Data excerpts
------------------------------------

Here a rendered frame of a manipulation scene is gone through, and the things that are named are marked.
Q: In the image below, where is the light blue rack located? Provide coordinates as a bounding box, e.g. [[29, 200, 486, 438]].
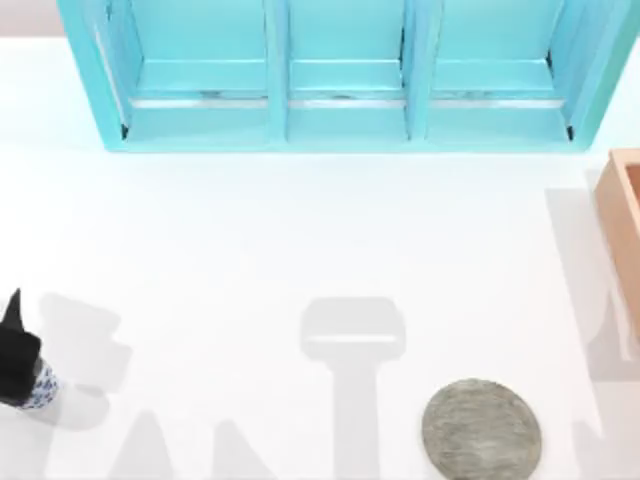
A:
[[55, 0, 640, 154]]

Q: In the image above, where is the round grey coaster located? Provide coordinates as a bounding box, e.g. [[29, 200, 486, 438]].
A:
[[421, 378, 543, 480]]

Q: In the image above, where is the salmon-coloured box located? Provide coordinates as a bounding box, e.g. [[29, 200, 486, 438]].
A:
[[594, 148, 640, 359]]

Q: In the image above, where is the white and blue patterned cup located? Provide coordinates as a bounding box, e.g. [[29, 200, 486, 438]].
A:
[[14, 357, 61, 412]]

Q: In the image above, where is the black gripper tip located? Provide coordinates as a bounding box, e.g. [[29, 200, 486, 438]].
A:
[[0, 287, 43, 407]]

------------------------------------

What this task involves:
Each record above should be retyped exactly, with no pictures carried over.

The completed task:
Here a rendered frame of a manipulation scene is gone through, and the things that are named are marked.
Q: In the image below, where is the light blue rack located? Provide coordinates as a bounding box, e.g. [[29, 200, 486, 438]].
A:
[[55, 0, 640, 154]]

Q: In the image above, where is the round grey coaster located? Provide coordinates as a bounding box, e.g. [[29, 200, 486, 438]].
A:
[[421, 378, 543, 480]]

Q: In the image above, where is the salmon-coloured box located? Provide coordinates as a bounding box, e.g. [[29, 200, 486, 438]].
A:
[[594, 148, 640, 359]]

Q: In the image above, where is the white and blue patterned cup located? Provide coordinates as a bounding box, e.g. [[29, 200, 486, 438]].
A:
[[14, 357, 61, 412]]

Q: In the image above, where is the black gripper tip located? Provide coordinates as a bounding box, e.g. [[29, 200, 486, 438]].
A:
[[0, 287, 43, 407]]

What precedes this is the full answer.